A central dynamic of the crisis has been the fear among investors with regard to the lack of a lender of last resort. The ESM was supposed to ease this fear by showing how the resources were in place to rescue anyone. With €100 million to go to Spain's banks and the other commitments, the ESM simply is not large enough to give the required confidence to investors. If it becomes involved in buying Italian bonds on the secondary market, the ESM may bring forward the date of the next crisis. When it spent a much larger amount on similar purchases, it provided short-term relief, increased its own risks and failed to save Greece, Ireland or Portugal. Why should the dynamic change now because it is the ESM and not the ECB buying the bonds? The monetary ideologues insist on the purity of their vision for the ECB. They also insist that ESM funding cannot be leveraged to deliver firepower which can outlast a further run on the bond market. The failure to challenge this means that the single biggest driver of the sovereign debt crisis remains in place and will probably come to the fore again. I refer the Taoiseach to a newspaper article by Colm McCarthy in which he makes the intelligent point that the devil is actually in the principle and focuses on this specific issue of concern.

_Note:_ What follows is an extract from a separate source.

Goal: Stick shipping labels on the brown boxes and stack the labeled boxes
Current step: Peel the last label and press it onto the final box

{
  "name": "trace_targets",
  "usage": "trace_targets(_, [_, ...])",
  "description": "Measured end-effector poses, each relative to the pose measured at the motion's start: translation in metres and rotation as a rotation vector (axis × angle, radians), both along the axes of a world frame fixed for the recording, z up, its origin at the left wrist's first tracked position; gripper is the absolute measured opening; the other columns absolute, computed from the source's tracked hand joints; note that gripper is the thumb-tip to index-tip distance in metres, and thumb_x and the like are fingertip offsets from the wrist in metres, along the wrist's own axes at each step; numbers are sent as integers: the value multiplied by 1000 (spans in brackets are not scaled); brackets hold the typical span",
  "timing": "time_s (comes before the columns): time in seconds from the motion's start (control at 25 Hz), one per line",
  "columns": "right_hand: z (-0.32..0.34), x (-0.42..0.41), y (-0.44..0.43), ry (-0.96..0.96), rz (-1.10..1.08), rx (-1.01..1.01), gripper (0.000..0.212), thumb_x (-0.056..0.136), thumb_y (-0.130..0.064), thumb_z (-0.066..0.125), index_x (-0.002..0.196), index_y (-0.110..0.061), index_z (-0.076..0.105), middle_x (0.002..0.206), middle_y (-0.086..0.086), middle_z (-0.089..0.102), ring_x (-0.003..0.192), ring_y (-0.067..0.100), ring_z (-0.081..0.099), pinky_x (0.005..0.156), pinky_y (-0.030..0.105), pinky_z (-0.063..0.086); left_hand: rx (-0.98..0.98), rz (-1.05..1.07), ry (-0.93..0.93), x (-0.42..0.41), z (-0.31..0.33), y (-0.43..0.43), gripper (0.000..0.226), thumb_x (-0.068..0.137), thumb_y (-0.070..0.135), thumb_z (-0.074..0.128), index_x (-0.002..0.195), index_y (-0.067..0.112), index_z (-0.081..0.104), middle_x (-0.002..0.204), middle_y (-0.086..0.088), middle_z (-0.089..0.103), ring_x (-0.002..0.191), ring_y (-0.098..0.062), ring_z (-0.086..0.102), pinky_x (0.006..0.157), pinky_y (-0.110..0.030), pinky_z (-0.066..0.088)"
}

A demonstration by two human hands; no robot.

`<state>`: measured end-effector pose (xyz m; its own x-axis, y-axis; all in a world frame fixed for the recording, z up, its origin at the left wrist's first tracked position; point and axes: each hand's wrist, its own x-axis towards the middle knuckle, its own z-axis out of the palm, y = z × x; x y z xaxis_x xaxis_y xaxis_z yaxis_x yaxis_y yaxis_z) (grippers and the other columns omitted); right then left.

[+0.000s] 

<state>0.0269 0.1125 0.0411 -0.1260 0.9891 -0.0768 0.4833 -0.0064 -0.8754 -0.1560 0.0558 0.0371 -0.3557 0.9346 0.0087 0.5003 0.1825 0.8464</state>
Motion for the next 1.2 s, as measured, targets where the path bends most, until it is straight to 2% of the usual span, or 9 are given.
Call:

Europe also requires investment if it is to get out of the recession. This summit again failed to deliver anything which could honestly be called a growth agenda, and in today's edition of The Irish Times, Martin Wolf describes what is proposed as "a mere bagatelle". Giving money to the European Investment Bank and reallocating structural funds are good ideas but they fall down in two major ways. First, there is no detailed agreement to use the money being allocated exclusively for regions most in need. Second - this is a most important point - the co-financing rules have not been changed. As a result, the money, if it materialises, is actually likely to further strengthen stronger regions at the expense of weaker ones that cannot afford co-financing. If the entire allocation actually happened, it would provide a stimulus of less than 1% of the income of the European Union over more than two years.
We must be honest about this matter. People have engaged in a great deal of spin in order to cover the French situation, talk up the supposed growth pact and so on. However, what is proposed is not a growth pact. Something that amounts to only 1% of the overall European Union budget is not a growth pact. This is particularly evident when one considers that unemployment across the Union now stands at 11.1%, the highest it has been since the introduction of the euro in 1999. Too little attention has been given to the effectiveness and capacity of the growth pact. It is not in any shape or form a real growth pact. A real growth pact is urgent and needs a direct transfer from regions in surplus to regions in deficit. Nothing agreed last week delivers that. The full summit talks at length about moving to what is termed a genuine economic and monetary union. What has been agreed is to look for areas to agree on rather than starting with a clear view of what is required. The text gives very little reason to believe the leaders understand this.
The agenda is about control, not creating a genuine Union. It is full of measures which originated in the pre-crisis period and involve neither ambition or reflection. I heard the Taoiseach's speech and he said he will play a full and active part, whatever that means.